**Action item**
Word for word, reproduce every line of the data below.

------

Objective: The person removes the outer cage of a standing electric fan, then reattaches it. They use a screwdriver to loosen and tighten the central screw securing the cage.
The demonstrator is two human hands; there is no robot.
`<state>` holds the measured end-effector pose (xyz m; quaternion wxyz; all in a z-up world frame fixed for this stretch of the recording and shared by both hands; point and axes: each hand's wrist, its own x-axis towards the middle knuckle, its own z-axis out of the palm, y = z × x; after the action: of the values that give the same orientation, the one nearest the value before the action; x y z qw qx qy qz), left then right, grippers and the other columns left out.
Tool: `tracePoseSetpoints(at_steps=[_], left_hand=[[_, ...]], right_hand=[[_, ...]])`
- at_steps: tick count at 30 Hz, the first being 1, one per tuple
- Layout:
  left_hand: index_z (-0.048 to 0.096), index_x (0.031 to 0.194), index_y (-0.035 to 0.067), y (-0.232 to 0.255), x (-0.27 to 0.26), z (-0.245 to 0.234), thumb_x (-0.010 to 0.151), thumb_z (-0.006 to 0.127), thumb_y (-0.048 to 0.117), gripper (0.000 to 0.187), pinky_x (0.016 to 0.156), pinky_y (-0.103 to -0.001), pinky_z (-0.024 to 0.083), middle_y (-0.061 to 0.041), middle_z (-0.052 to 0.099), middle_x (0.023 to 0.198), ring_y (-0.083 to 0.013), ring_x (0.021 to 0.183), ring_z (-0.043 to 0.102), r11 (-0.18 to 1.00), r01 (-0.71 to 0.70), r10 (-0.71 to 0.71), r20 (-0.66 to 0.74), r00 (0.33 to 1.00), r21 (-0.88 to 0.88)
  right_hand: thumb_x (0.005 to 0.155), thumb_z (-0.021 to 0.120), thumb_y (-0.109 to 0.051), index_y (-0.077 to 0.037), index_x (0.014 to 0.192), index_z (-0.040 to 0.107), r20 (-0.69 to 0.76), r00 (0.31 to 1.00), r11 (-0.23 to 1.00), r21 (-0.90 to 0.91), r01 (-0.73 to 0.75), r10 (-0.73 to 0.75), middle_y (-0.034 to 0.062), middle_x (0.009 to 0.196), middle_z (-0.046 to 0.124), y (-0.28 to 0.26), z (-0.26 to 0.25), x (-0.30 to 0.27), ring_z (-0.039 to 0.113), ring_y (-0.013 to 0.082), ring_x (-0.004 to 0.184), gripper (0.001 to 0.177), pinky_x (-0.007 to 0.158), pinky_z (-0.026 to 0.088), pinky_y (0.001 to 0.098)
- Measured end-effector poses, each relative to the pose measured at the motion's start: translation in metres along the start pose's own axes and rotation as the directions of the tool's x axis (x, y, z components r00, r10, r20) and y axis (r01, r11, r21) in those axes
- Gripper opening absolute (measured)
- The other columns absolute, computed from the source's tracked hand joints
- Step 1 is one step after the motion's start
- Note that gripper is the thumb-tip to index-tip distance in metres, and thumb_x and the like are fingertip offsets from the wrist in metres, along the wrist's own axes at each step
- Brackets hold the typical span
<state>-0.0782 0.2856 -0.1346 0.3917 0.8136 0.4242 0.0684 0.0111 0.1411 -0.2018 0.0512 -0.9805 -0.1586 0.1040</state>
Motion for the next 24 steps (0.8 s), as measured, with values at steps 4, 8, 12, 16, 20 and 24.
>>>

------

**Reply**
Objective: The person removes the outer cage of a standing electric fan, then reattaches it. They use a screwdriver to loosen and tighten the central screw securing the cage.
The demonstrator is two human hands; there is no robot.
`<state>` holds the measured end-effector pose (xyz m; quaternion wxyz; all in a z-up world frame fixed for this stretch of the recording and shared by both hands; point and axes: each hand's wrist, its own x-axis towards the middle knuckle, its own z-axis out of the palm, y = z × x; after the action: of the values that give the same orientation, the one nearest the value before the action; x y z qw qx qy qz), left then right, grippers and the other columns left out.
Tool: `tracePoseSetpoints(at_steps=[_], left_hand=[[_, ...]], right_hand=[[_, ...]])`
- at_steps: tick count at 30 Hz, the first being 1, one per tuple
- Layout:
  left_hand: index_z (-0.048 to 0.096), index_x (0.031 to 0.194), index_y (-0.035 to 0.067), y (-0.232 to 0.255), x (-0.27 to 0.26), z (-0.245 to 0.234), thumb_x (-0.010 to 0.151), thumb_z (-0.006 to 0.127), thumb_y (-0.048 to 0.117), gripper (0.000 to 0.187), pinky_x (0.016 to 0.156), pinky_y (-0.103 to -0.001), pinky_z (-0.024 to 0.083), middle_y (-0.061 to 0.041), middle_z (-0.052 to 0.099), middle_x (0.023 to 0.198), ring_y (-0.083 to 0.013), ring_x (0.021 to 0.183), ring_z (-0.043 to 0.102), r11 (-0.18 to 1.00), r01 (-0.71 to 0.70), r10 (-0.71 to 0.71), r20 (-0.66 to 0.74), r00 (0.33 to 1.00), r21 (-0.88 to 0.88)
  right_hand: thumb_x (0.005 to 0.155), thumb_z (-0.021 to 0.120), thumb_y (-0.109 to 0.051), index_y (-0.077 to 0.037), index_x (0.014 to 0.192), index_z (-0.040 to 0.107), r20 (-0.69 to 0.76), r00 (0.31 to 1.00), r11 (-0.23 to 1.00), r21 (-0.90 to 0.91), r01 (-0.73 to 0.75), r10 (-0.73 to 0.75), middle_y (-0.034 to 0.062), middle_x (0.009 to 0.196), middle_z (-0.046 to 0.124), y (-0.28 to 0.26), z (-0.26 to 0.25), x (-0.30 to 0.27), ring_z (-0.039 to 0.113), ring_y (-0.013 to 0.082), ring_x (-0.004 to 0.184), gripper (0.001 to 0.177), pinky_x (-0.007 to 0.158), pinky_z (-0.026 to 0.088), pinky_y (0.001 to 0.098)
- Measured end-effector poses, each relative to the pose measured at the motion's start: translation in metres along the start pose's own axes and rotation as the directions of the tool's x axis (x, y, z components r00, r10, r20) and y axis (r01, r11, r21) in those axes
- Gripper opening absolute (measured)
- The other columns absolute, computed from the source's tracked hand joints
- Step 1 is one step after the motion's start
- Note that gripper is the thumb-tip to index-tip distance in metres, and thumb_x and the like are fingertip offsets from the wrist in metres, along the wrist's own axes at each step
- Brackets hold the typical span
<state>-0.0782 0.2856 -0.1346 0.3917 0.8136 0.4242 0.0684 0.0111 0.1411 -0.2018 0.0512 -0.9805 -0.1586 0.1040</state>
Motion for the next 24 steps (0.8 s), as measured, with values at steps 4, 8, 12, 16, 20 and 24.
>>>

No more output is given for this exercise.